Your job with the data below: print everything from the line that holds "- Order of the" down to the line that holds "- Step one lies", ends included, exactly, and nothing else.

● Information shown:
--- START ---

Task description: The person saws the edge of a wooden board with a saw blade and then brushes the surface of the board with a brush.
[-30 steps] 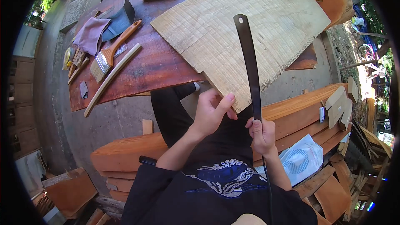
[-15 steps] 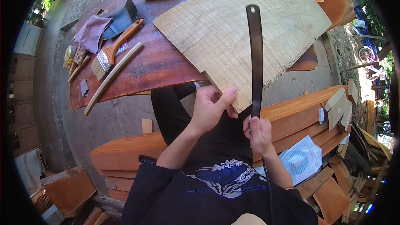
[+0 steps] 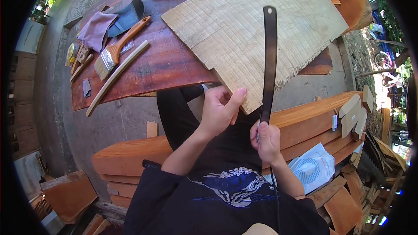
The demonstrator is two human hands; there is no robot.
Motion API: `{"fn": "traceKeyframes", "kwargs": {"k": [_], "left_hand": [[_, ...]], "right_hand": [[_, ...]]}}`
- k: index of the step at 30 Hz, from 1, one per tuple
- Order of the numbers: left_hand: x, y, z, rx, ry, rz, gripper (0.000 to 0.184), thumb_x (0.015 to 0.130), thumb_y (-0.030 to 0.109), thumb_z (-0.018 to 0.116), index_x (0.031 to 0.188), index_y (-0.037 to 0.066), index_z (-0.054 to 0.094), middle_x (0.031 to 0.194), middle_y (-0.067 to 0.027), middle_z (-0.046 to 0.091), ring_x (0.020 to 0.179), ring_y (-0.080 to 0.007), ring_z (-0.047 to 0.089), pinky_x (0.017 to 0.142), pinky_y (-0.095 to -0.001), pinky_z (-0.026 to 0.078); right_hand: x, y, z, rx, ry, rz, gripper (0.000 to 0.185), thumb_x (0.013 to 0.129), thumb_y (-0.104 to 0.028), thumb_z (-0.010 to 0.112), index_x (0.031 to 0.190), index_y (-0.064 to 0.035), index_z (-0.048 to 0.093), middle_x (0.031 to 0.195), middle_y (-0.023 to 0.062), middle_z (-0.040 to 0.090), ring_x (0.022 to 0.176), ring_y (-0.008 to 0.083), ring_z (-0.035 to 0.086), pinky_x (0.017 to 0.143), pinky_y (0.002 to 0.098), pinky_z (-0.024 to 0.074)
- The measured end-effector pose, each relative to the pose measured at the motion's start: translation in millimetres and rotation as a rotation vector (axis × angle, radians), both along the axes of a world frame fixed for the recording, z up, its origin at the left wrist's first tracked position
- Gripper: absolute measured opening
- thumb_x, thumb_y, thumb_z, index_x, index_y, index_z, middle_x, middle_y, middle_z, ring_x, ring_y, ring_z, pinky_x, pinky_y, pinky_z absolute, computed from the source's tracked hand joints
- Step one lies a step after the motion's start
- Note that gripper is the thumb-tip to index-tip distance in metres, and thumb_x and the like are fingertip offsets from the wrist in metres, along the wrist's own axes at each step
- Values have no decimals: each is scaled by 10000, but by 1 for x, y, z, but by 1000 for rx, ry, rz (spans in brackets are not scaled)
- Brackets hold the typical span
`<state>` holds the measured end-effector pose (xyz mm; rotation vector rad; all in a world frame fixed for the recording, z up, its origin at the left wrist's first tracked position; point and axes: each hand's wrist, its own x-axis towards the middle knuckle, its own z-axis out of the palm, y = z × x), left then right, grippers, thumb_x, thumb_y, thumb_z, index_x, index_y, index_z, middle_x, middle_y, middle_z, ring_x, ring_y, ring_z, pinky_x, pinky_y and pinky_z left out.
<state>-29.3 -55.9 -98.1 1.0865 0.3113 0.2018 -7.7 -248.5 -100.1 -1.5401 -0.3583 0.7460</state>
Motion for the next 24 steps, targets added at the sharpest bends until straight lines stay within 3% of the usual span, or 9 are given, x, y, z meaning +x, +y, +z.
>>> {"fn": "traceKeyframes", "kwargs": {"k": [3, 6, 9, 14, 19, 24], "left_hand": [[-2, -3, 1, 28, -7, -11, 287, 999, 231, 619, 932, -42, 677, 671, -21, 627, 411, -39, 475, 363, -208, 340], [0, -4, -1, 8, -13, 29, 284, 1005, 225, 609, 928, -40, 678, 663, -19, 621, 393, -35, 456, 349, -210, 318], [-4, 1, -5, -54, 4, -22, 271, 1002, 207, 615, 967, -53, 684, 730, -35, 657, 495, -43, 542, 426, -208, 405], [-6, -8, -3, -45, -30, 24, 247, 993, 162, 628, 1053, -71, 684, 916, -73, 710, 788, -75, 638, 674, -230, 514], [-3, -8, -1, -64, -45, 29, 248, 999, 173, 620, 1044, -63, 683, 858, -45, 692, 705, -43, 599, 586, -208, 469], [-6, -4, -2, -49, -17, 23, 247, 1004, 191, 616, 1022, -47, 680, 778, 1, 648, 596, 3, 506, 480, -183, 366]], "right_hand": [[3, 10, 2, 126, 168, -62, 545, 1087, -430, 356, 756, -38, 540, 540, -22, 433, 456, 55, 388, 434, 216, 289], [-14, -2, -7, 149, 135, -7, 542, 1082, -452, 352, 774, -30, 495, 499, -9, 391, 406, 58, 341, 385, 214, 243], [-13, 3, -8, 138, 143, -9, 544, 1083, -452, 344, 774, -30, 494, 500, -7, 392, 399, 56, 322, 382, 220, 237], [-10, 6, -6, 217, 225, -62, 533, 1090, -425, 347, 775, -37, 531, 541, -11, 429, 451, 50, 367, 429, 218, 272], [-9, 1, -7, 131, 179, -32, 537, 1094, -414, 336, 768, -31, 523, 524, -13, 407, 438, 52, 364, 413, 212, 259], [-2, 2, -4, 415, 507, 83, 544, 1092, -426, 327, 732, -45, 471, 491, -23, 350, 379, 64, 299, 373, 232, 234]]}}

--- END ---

● Output for this exercise:
- Order of the numbers: left_hand: x, y, z, rx, ry, rz, gripper (0.000 to 0.184), thumb_x (0.015 to 0.130), thumb_y (-0.030 to 0.109), thumb_z (-0.018 to 0.116), index_x (0.031 to 0.188), index_y (-0.037 to 0.066), index_z (-0.054 to 0.094), middle_x (0.031 to 0.194), middle_y (-0.067 to 0.027), middle_z (-0.046 to 0.091), ring_x (0.020 to 0.179), ring_y (-0.080 to 0.007), ring_z (-0.047 to 0.089), pinky_x (0.017 to 0.142), pinky_y (-0.095 to -0.001), pinky_z (-0.026 to 0.078); right_hand: x, y, z, rx, ry, rz, gripper (0.000 to 0.185), thumb_x (0.013 to 0.129), thumb_y (-0.104 to 0.028), thumb_z (-0.010 to 0.112), index_x (0.031 to 0.190), index_y (-0.064 to 0.035), index_z (-0.048 to 0.093), middle_x (0.031 to 0.195), middle_y (-0.023 to 0.062), middle_z (-0.040 to 0.090), ring_x (0.022 to 0.176), ring_y (-0.008 to 0.083), ring_z (-0.035 to 0.086), pinky_x (0.017 to 0.143), pinky_y (0.002 to 0.098), pinky_z (-0.024 to 0.074)
- The measured end-effector pose, each relative to the pose measured at the motion's start: translation in millimetres and rotation as a rotation vector (axis × angle, radians), both along the axes of a world frame fixed for the recording, z up, its origin at the left wrist's first tracked position
- Gripper: absolute measured opening
- thumb_x, thumb_y, thumb_z, index_x, index_y, index_z, middle_x, middle_y, middle_z, ring_x, ring_y, ring_z, pinky_x, pinky_y, pinky_z absolute, computed from the source's tracked hand joints
- Step one lies a step after the motion's start

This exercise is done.